Шпрингер пожимает плечами,– «Сочувствуй. Но не строй фантазий на их счёт. Презирай их, превозноси, но помни, мы определяем друг друга. Элита и обойдённые, мы движемся космическим дизайном тьмы и света и, при всём смирении, я один из очень немногих, кто способен понимать это intoto. Посему взвесьте честно, молодой человек, на которой из сторон предпочтёте вы находиться. Пока они прозябают в вечной сумеречности, тут… всегда—
Прекрасная Погода (Фокс-трот)
—прекрасная погода для чёрного рын-ка
Золото и серебро текут, звенят, блестят!
От Моря Кораллов до Балтики синей
Деньги чудеса творят.
Будто луч маяка сверкает этикетка,
В таком декольте ты будешь как конфетка!
Зелёное иль алое, неважно, подружка!
В таком даже мамаша, смотрится шлюшкой…
А и прекрасная погода, цветёт чёрный ры(ы)нок,
Найдёшь тут всё: от танкера и до ботинков!

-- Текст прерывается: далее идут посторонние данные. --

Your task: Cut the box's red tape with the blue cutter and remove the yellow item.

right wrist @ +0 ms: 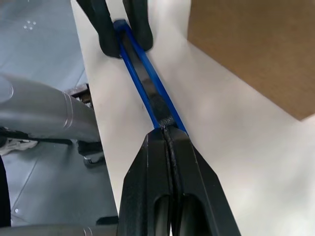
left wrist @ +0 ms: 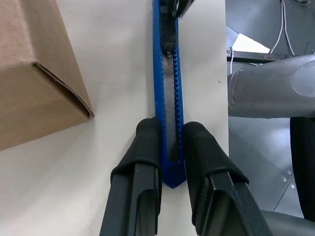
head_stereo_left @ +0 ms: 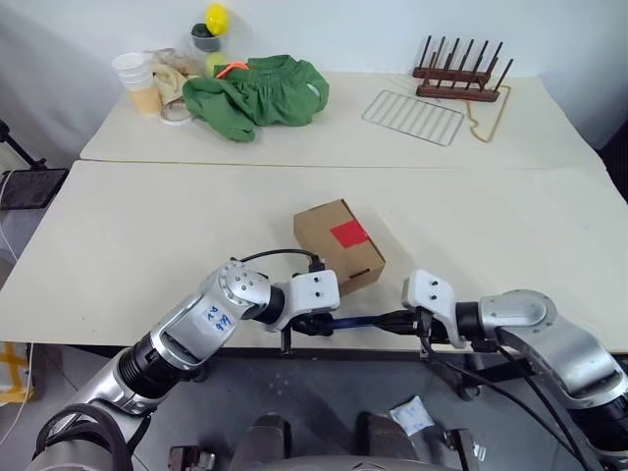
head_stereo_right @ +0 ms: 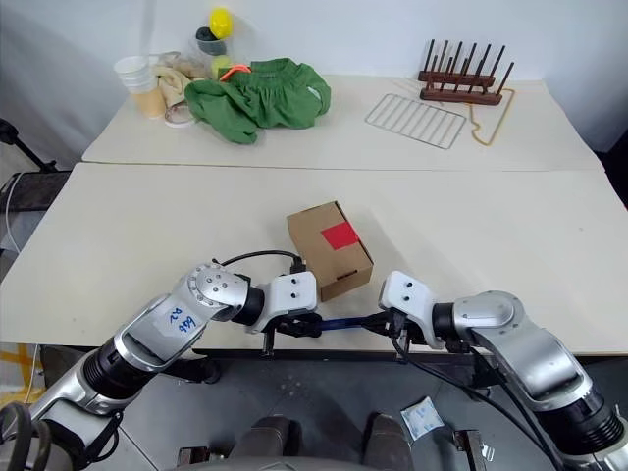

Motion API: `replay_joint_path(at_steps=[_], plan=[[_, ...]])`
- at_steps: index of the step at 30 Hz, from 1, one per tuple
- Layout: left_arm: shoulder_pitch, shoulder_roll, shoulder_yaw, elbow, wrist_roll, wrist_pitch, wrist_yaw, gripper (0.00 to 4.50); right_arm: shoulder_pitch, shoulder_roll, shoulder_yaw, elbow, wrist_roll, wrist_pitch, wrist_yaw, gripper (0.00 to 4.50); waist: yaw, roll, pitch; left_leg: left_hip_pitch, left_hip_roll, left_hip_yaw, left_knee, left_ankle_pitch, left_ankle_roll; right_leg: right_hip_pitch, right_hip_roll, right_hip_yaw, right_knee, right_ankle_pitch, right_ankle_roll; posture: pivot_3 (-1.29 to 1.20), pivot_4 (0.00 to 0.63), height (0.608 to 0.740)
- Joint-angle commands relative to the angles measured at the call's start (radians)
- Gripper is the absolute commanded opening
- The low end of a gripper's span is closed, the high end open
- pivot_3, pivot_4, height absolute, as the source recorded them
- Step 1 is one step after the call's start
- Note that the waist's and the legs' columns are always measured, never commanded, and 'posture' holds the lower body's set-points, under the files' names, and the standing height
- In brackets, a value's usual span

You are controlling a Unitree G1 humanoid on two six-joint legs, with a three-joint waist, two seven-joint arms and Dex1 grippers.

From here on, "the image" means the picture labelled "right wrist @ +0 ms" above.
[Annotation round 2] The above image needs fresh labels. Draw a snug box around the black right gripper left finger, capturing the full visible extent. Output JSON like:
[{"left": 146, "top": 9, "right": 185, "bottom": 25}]
[{"left": 117, "top": 127, "right": 174, "bottom": 236}]

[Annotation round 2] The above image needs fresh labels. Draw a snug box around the black rounded object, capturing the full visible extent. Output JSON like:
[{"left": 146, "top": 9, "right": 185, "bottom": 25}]
[{"left": 0, "top": 154, "right": 12, "bottom": 229}]

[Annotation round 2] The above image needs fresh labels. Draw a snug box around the black table leg foot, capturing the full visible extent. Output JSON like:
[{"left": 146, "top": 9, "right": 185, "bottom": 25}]
[{"left": 77, "top": 139, "right": 104, "bottom": 169}]

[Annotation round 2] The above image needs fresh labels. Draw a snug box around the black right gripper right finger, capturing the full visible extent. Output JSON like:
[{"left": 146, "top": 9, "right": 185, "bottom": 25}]
[{"left": 164, "top": 125, "right": 242, "bottom": 236}]

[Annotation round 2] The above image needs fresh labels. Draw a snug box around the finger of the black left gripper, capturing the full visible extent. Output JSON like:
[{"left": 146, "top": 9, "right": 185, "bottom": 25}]
[
  {"left": 76, "top": 0, "right": 123, "bottom": 59},
  {"left": 122, "top": 0, "right": 155, "bottom": 53}
]

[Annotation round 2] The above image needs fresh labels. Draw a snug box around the brown cardboard box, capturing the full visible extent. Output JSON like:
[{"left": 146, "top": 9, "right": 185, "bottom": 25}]
[{"left": 187, "top": 0, "right": 315, "bottom": 121}]

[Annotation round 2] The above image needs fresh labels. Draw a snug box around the blue elastic band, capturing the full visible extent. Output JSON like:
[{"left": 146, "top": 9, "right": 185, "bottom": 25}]
[{"left": 113, "top": 19, "right": 189, "bottom": 136}]

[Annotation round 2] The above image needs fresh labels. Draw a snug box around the white sneaker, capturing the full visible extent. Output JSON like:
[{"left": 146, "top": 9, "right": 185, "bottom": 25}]
[{"left": 0, "top": 137, "right": 38, "bottom": 156}]

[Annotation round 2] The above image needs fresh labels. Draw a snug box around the dark metal table bracket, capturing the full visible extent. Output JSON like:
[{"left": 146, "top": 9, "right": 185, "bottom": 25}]
[{"left": 65, "top": 83, "right": 94, "bottom": 109}]

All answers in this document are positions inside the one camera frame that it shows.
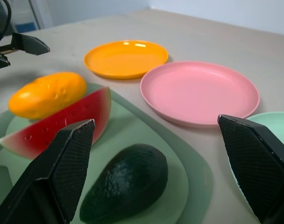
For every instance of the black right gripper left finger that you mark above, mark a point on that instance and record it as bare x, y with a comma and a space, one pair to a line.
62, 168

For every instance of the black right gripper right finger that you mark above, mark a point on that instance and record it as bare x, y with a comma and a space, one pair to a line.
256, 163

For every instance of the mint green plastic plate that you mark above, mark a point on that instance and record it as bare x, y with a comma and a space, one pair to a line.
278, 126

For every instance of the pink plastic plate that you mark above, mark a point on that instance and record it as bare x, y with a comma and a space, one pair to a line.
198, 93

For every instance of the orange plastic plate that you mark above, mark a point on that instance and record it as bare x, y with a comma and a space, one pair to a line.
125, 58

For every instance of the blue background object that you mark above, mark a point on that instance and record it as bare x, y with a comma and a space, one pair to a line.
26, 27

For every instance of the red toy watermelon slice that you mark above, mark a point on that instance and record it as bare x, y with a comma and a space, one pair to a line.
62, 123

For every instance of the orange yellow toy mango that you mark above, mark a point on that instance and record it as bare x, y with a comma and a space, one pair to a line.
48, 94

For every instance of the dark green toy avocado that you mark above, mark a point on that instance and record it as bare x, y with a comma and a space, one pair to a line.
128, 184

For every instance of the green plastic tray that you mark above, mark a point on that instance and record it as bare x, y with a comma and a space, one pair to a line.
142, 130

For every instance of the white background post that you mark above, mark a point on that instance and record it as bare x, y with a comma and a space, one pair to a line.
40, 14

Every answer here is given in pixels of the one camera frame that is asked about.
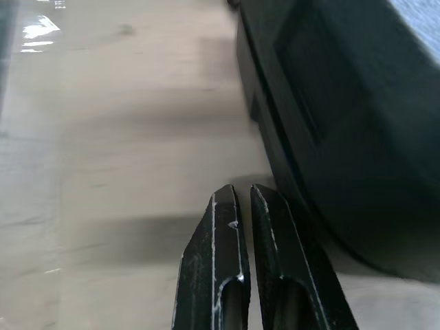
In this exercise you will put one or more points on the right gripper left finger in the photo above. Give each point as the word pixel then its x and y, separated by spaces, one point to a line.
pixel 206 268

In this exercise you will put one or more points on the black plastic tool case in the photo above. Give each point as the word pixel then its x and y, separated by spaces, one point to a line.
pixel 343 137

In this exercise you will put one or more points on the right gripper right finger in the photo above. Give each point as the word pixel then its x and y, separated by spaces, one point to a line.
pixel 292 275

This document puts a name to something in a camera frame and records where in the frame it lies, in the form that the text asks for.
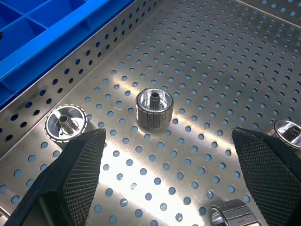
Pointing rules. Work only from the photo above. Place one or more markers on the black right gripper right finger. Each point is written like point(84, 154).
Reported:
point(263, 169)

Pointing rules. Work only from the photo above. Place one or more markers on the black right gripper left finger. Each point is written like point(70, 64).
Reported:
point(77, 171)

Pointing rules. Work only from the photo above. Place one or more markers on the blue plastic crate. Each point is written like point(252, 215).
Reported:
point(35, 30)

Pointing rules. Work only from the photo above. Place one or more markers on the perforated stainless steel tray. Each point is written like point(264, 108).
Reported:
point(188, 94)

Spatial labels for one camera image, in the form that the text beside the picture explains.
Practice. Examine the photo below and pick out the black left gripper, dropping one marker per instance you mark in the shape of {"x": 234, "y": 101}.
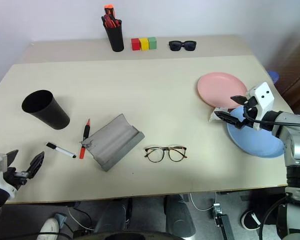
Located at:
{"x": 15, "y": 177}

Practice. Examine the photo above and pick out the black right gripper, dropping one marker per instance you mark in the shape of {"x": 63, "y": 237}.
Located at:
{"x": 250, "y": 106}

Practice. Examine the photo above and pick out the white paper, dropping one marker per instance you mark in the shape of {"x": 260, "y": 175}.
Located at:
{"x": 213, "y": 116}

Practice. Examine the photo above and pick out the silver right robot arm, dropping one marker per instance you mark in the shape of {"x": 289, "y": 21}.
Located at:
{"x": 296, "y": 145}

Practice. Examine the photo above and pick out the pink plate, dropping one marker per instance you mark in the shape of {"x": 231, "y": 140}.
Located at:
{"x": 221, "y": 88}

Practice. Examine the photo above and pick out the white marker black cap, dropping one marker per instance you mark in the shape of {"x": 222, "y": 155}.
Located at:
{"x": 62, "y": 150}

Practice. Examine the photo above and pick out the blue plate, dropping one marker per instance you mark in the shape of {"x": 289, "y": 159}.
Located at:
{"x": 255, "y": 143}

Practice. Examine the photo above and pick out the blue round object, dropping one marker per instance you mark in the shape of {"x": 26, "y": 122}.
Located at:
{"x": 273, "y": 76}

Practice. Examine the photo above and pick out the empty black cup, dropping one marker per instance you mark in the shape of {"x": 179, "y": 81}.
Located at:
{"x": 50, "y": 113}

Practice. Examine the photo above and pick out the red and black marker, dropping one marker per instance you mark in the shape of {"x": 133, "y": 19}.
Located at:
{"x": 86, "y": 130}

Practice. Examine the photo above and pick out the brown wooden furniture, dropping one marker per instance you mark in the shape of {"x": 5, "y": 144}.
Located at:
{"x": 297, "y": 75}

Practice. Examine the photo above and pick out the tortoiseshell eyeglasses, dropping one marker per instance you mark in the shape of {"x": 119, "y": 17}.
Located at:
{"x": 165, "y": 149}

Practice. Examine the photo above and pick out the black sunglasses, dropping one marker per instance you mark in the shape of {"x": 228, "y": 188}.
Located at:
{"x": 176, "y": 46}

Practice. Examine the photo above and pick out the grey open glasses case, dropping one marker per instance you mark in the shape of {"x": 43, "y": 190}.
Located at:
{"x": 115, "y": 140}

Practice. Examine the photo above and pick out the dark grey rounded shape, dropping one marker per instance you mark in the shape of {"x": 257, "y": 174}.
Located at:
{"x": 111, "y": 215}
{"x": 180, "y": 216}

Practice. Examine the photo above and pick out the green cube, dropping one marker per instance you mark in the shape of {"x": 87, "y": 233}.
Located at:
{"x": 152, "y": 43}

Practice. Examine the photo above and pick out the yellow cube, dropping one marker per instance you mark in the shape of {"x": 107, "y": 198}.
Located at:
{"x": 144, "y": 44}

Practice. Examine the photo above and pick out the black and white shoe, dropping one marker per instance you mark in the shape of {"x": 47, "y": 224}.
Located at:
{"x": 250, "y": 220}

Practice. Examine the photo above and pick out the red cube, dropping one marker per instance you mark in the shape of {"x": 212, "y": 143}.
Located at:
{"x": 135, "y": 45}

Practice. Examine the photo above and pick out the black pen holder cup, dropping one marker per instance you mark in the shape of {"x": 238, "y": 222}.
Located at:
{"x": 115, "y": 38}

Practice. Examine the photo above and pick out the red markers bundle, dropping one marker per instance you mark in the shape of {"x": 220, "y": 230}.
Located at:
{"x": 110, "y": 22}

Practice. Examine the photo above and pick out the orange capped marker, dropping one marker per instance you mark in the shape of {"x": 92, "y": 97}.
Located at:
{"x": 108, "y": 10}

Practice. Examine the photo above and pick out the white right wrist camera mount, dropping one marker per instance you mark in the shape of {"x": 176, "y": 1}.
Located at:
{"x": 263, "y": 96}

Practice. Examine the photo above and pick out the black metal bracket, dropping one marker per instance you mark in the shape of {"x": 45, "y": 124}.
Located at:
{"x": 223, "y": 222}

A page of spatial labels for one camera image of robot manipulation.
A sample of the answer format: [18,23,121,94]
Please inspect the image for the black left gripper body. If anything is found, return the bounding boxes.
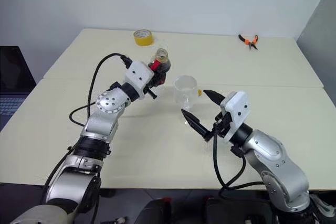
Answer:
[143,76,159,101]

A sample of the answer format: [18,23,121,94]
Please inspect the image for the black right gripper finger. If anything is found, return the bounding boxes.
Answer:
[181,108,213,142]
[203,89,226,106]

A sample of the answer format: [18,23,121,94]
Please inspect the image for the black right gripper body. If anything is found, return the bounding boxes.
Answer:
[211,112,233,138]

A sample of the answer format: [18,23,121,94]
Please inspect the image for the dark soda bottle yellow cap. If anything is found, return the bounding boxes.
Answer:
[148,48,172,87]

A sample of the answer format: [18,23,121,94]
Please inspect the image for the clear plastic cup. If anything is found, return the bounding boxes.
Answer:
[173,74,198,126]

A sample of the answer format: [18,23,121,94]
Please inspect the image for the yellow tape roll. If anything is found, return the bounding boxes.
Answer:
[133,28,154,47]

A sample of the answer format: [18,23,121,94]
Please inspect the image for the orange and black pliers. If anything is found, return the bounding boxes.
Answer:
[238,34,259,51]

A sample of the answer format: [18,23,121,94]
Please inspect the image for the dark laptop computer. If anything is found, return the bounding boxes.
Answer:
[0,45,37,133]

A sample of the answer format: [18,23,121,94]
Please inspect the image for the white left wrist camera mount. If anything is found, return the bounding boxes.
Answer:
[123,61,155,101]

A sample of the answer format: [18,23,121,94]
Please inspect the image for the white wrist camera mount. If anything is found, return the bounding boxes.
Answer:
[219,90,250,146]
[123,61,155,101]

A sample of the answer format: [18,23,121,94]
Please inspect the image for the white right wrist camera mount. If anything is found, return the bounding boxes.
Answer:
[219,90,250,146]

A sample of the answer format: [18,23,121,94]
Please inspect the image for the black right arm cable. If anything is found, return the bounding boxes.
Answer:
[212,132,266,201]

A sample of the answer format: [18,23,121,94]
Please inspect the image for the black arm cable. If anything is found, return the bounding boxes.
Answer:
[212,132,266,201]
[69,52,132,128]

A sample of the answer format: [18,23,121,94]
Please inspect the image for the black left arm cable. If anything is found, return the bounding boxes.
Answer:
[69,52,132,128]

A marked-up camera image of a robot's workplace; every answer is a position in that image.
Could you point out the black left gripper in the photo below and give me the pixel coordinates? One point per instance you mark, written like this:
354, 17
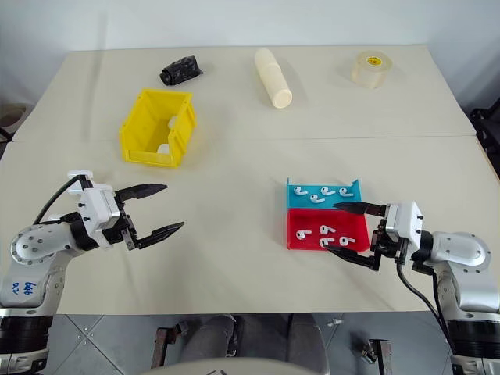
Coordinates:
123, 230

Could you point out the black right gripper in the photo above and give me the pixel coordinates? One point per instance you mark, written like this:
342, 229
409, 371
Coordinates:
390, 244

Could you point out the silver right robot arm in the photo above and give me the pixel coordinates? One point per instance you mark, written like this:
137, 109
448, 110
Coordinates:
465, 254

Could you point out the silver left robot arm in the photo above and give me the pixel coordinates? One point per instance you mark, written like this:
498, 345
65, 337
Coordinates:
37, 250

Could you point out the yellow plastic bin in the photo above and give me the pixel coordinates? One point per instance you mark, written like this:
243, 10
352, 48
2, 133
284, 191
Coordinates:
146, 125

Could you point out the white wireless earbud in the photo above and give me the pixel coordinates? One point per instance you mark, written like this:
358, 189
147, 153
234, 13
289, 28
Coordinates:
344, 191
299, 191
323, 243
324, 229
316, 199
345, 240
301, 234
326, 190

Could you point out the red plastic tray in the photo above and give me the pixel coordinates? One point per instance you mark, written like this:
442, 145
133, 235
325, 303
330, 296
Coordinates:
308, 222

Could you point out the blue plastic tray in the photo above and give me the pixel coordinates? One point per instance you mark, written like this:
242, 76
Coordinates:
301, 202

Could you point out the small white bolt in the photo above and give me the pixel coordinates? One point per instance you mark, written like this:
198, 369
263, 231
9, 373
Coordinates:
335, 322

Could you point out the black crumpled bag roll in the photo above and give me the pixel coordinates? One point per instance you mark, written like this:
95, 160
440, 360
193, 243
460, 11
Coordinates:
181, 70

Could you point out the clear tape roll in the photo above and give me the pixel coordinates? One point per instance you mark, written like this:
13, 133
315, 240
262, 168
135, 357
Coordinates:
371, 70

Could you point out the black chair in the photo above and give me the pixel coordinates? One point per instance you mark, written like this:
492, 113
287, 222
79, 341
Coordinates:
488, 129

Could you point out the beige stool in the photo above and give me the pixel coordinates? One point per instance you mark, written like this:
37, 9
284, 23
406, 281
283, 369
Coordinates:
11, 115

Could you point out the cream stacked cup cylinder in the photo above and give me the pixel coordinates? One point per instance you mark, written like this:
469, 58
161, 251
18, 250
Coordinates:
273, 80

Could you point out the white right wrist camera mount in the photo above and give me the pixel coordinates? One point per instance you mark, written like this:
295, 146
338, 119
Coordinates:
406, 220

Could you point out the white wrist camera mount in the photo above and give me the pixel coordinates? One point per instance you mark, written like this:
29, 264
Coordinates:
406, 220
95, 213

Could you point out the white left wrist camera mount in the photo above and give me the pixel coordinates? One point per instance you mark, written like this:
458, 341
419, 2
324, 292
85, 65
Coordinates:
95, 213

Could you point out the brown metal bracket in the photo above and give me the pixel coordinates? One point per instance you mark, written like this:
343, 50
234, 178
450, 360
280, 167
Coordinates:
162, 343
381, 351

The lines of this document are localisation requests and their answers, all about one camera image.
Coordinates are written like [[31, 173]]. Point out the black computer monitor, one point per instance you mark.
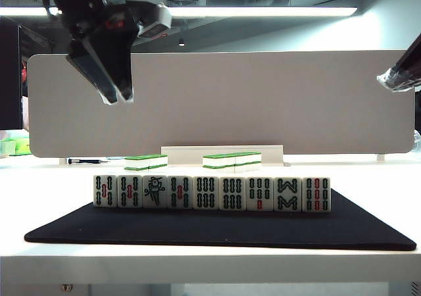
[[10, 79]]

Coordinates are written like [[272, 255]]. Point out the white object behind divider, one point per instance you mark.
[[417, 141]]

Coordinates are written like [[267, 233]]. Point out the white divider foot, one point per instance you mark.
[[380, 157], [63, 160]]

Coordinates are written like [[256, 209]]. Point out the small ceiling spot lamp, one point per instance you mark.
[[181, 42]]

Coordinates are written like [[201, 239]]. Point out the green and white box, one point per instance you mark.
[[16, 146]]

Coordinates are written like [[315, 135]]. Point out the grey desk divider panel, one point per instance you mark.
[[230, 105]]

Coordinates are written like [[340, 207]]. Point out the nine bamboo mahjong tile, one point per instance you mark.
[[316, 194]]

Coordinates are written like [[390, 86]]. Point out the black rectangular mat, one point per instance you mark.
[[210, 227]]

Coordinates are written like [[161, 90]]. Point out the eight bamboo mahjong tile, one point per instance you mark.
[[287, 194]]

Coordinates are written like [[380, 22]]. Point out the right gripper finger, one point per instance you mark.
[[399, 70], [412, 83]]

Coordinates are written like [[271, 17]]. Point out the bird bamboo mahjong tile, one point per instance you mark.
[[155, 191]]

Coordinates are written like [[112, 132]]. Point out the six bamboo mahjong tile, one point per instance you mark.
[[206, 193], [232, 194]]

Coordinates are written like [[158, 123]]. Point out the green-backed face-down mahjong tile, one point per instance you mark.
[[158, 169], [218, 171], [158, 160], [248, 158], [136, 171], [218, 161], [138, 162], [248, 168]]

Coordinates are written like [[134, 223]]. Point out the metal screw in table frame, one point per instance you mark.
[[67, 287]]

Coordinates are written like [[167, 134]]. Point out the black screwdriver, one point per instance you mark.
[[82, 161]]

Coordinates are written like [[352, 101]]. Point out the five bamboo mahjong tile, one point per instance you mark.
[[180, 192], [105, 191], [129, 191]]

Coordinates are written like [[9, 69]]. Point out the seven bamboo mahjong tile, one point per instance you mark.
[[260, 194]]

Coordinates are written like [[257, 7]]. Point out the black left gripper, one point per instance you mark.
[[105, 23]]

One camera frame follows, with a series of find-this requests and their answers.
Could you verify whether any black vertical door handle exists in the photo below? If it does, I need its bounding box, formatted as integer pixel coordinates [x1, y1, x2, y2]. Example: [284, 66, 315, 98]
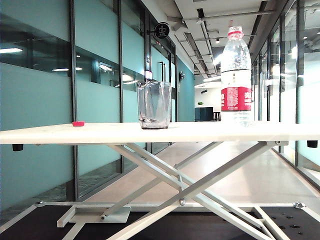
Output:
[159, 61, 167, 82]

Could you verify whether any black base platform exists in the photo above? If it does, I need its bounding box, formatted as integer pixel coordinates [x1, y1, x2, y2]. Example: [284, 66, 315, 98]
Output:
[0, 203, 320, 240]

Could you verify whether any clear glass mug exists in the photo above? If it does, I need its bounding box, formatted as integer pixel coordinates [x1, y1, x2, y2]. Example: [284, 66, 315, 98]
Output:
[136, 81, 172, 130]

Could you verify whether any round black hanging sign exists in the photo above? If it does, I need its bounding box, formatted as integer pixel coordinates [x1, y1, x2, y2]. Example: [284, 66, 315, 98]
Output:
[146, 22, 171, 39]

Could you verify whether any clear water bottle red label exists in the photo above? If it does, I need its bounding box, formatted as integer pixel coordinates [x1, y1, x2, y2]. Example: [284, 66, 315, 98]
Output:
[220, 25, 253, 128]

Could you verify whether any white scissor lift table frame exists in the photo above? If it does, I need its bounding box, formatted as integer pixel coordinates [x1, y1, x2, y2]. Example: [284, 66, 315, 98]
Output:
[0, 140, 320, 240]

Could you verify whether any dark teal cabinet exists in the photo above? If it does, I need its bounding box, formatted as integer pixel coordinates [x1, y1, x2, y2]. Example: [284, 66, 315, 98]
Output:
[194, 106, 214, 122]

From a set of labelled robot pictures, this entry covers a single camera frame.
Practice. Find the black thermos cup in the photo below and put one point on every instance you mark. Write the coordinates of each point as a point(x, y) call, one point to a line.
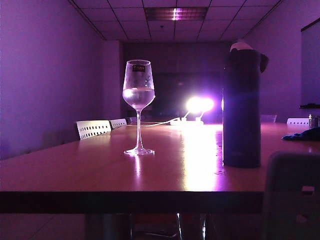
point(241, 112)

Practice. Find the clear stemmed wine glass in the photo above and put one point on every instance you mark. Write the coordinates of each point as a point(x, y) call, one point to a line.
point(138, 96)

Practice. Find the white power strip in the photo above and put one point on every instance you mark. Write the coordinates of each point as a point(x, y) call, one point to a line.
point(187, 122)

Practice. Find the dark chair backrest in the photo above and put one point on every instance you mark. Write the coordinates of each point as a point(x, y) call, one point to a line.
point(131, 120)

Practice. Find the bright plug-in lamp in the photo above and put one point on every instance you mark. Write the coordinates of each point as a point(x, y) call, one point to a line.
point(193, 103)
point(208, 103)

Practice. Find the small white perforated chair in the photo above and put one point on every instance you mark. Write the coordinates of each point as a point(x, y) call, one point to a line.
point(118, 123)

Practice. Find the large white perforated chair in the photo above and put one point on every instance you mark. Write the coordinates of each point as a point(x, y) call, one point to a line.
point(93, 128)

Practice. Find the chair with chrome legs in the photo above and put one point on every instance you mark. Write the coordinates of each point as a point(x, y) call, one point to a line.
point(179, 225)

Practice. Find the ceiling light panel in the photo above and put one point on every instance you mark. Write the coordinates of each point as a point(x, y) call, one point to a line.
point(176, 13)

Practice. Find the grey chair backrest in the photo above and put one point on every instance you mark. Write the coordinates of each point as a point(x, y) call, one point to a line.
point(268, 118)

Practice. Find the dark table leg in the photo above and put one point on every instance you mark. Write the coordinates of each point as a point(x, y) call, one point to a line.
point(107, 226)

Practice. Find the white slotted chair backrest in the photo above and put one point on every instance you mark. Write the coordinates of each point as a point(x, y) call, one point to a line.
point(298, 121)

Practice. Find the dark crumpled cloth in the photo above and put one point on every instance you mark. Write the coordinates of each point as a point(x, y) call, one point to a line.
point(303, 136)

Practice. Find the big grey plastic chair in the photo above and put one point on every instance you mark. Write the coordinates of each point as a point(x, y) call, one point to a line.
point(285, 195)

Нэриш и Отто тут тоже подхватывают в раскладке на трёхголосье, пока безработное и голодное Свинемюнде смотрят, бледнея лицами, словно терпеливый скот. Но тела их обозначены лишь намёком: проволочные вешалки для довоенных костюмов и платьев, слишком древние, слишком завоженные грязью, устаревшие.
Оставив променад, они стоят на углу улицы, пока подразделение Русской пехоты и кавалерии маршируют мимо: «Гля, они так и валят»,– отмечает Отто: «Где цирк?»
– Дальше по берегу, пацан,– грит Нэриш.
– Что дальше по берегу,– интересуется Слотроп.
– Осторожней,– предупреждает Нэриш,– он шпион.
– Не говори на меня «пацан»,– озляется Отто.
– Жопа от шпиона,– грит Слотроп.
– Он в порядке,– Шпрингер похлопывает каждого из них по плечу, прям тебе тут HerrGem"utlich,– об нём уже прошёл базар. Он даже без оружия.– Обернувшись к Слотропу.– Добро пожаловать с нами, вдоль берега. Тебе может показаться интересным.– Но Слотроп не лыком шит. Он примечает насмешку во взглядах всех тут присутствующих, включая Шпрингера.